Search code examples
pythondictionarymultiprocessingtuplespool

mapping a list of tuples to the multiprocessing pool object in python


I am having problems with code in the following format and assume that the error is to do with how I am trying to access the elements in each tuple.

from numberer import numberify
from sys import argv
infile=argv[1]
from multiprocessing import Pool
pool=Pool(15)
import os

def chunker(fob):
    chunkbegin=0
    filesize=os.stat(fob.name).st_size
    while chunkbegin < filesize:
        chunkend=chunkbegin+100000
        fob.seek(chunkend)
        fob.readline()
        chunkend=fob.tell()
        yield (chunkbegin,chunkend)
        chunkbegin=chunkend

def run(tup, fob):
    fob.seek(tup[0])
    length=int(tup[1])-int(tup[0])
    lines=fob.readlines(length)
    for line in lines:
        print(line)

fob=open(infile)
chunks=[x for x in chunker(fob)]
pool.map(run, (chunks, fob))

The exact error is:

Process ForkPoolWorker-1:
Traceback (most recent call last):
  File "/usr/lib/python3.6/multiprocessing/process.py", line 258, in _bootstrap
    self.run()
  File "/usr/lib/python3.6/multiprocessing/process.py", line 93, in run
    self._target(*self._args, **self._kwargs)
  File "/usr/lib/python3.6/multiprocessing/pool.py", line 108, in worker
    task = get()
  File "/usr/lib/python3.6/multiprocessing/queues.py", line 337, in get
    return _ForkingPickler.loads(res)
AttributeError: Can't get attribute 'run' on <module '__main__' from 'pretonumber.py'>

1) So when map function maps the tuples to function; I assume that these elements should be called as if they are ordinary tuples? IE with one index?

2) The element chunks that I am passing to the function run: is a list of tuples: chunks=[(0,100000),(100000,200000)....] as created by the generator chunker.

Thank you.


Solution

  • The map method takes an iterable of argument. Each element of the iterable is passed to one instance of run. Since your iterable is the tuple (chunks, fob), this is going to run two tasks, calling run(chunks) in one task, and run(fob) in another.


    What I think you want to do is to run one task for each chunk in chunks, calling run(chunk, fob).

    So, first, you need an iterable that yields (chunk, fob) once per chunk, e.g., ((chunk, fob) for chunk in chunks).


    But this still isn't going to work, because it's going to call run with a single argument, the 2-tuple (chunk, fob), not with two arguments. You can fix this by rewriting or wrapping run to take a single 2-tuple instead of two separate arguments, or you can just use starmap instead of map, which does that wrapping for you.

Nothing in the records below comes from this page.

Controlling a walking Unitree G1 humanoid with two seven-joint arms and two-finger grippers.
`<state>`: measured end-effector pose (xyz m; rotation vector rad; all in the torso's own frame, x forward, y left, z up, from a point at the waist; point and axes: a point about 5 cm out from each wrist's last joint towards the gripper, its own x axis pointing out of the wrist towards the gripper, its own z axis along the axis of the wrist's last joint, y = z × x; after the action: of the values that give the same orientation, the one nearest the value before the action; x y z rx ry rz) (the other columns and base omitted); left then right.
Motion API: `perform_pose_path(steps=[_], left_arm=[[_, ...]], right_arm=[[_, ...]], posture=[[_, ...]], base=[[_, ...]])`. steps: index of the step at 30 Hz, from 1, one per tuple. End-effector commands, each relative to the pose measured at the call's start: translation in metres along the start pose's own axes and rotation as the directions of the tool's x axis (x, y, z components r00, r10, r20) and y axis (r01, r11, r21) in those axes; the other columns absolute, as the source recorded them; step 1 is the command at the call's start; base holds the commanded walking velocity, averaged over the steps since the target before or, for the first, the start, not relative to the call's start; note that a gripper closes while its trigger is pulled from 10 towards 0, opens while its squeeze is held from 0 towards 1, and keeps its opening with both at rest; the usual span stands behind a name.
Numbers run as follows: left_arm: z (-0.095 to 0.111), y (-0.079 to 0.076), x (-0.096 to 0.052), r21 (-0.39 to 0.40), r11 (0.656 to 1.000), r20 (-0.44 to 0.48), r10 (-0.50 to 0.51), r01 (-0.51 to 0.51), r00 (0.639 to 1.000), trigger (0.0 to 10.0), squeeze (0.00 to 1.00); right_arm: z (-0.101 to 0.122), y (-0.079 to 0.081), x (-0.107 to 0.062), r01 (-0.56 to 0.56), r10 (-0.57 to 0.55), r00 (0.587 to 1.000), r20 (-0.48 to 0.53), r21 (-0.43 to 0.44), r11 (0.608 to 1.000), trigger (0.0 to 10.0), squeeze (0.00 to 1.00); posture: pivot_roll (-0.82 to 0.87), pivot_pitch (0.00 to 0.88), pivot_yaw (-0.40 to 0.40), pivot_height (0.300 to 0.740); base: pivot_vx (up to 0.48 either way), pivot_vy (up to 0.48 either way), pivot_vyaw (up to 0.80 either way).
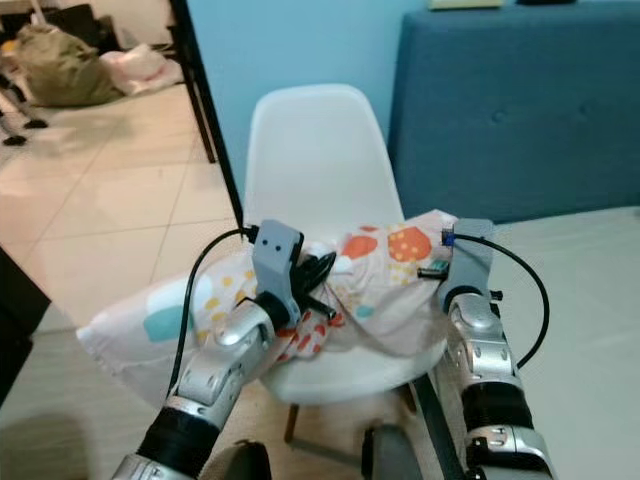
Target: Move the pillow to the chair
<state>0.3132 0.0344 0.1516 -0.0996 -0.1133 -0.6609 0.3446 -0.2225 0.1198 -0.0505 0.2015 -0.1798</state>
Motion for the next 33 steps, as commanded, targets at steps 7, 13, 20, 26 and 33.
perform_pose_path(steps=[7,13,20,26,33], left_arm=[[0.009,-0.009,0.006,0.029,0.998,0.037,-0.049,0.048,0.998,10.0,0.0],[0.024,-0.007,0.01,0.039,0.998,0.085,-0.049,0.045,0.995,10.0,0.0],[0.034,0.015,0.014,0.104,0.991,0.115,0.073,-0.085,0.991,10.0,0.0],[0.031,0.03,0.018,0.129,0.977,0.098,0.161,-0.173,0.982,10.0,1.0],[0.032,0.037,0.022,0.153,0.963,0.098,0.207,-0.22,0.973,10.0,1.0]], right_arm=[[-0.015,0.004,-0.002,0.004,-0.004,0.997,-0.078,0.004,1.0,10.0,0.0],[0.008,0.002,-0.001,0.003,-0.006,0.999,0.043,0.061,0.998,10.0,0.0],[0.031,0.005,0.004,-0.014,-0.004,0.99,0.139,0.133,0.991,10.0,0.0],[0.049,0.016,0.006,-0.097,0.046,0.969,0.242,0.204,0.974,10.0,1.0],[0.061,0.02,0.007,-0.086,0.011,0.956,0.293,0.245,0.966,10.0,1.0]], posture=[[-0.08,0.111,0.039,0.621],[-0.08,0.109,0.041,0.621],[-0.08,0.117,0.047,0.621],[-0.08,0.127,0.05,0.621],[-0.08,0.129,0.052,0.621]], base=[[0.0,0.0,0.0],[0.0,0.0,0.0],[0.0,0.0,0.0],[0.0,0.0,0.0],[0.0,0.0,0.0]])
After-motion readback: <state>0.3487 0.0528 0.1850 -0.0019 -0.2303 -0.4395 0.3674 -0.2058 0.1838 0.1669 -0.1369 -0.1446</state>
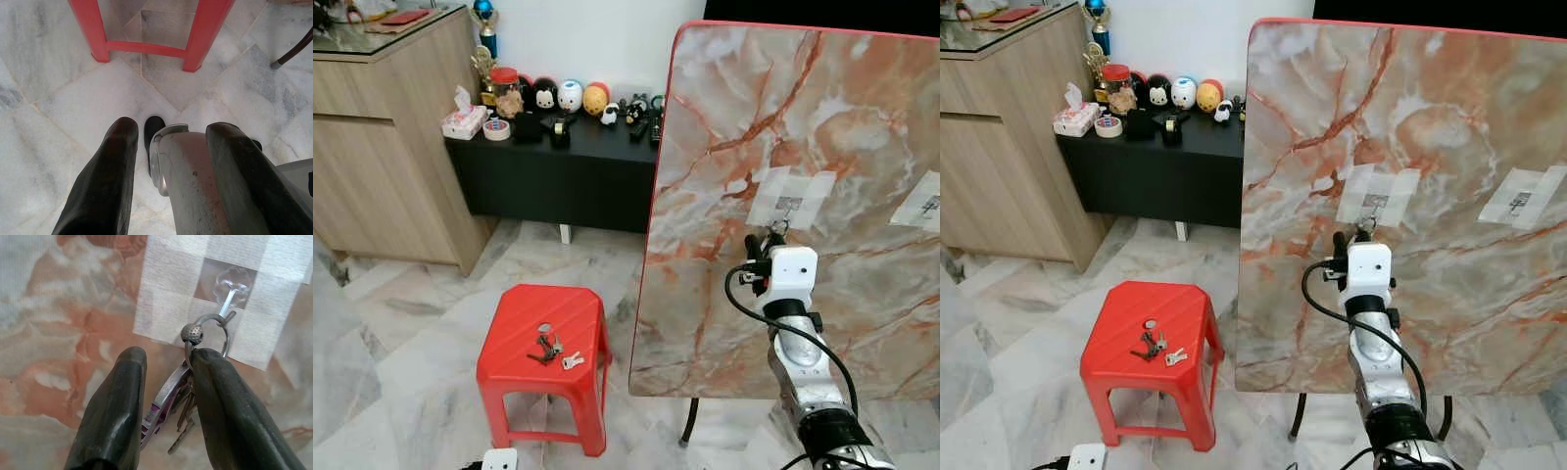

    But this still isn't going to work. You're trying to pass an open file object between processes, and multiprocessing can't do that.

    Since you're using the fork method, you can sometimes get away with inheriting the file object from the parent rather than passing it, but the details are complicated, and you really need to read the Programming guidelines for multiprocessing and understand how file descriptor inheritance works on Unix.

    Since you want each child to have its own independent copy of the file object so they can all seek around in it, the easiest solution is to just pass the filename and have them open it themselves:

    def run(tup, path):
        with open(path) as fob:
            fob.seek(tup[0])
            length=int(tup[1])-int(tup[0])
            lines=fob.readlines(length)
            for line in lines:
                print(line)
    
    fob = open(infile)
    chunks = [x for x in chunker(fob)]
    args = ((chunk, infile) for chunk in chunks)
    pool.starmap(run, args)
    

    Meanwhile, now that we're sure we're not relying on fork behavior, it's probably a good idea to write the code to work with any start method. This means putting the top-level code into a __main__ block. And, while we're at it, let's make sure we close the file once we're done with it:

    # imports
    # function definitions
    if __name__ == '__main__':
        infile = argv[1]
        pool = Pool(15)
        with open(infile) as fob:
            chunks = [x for x in chunker(fob)]
        args = ((chunk, infile) for chunk in chunks)
        pool.starmap(run, args)
    

    You may still have other errors in your code, but I think this exhausts the multiprocessing ones.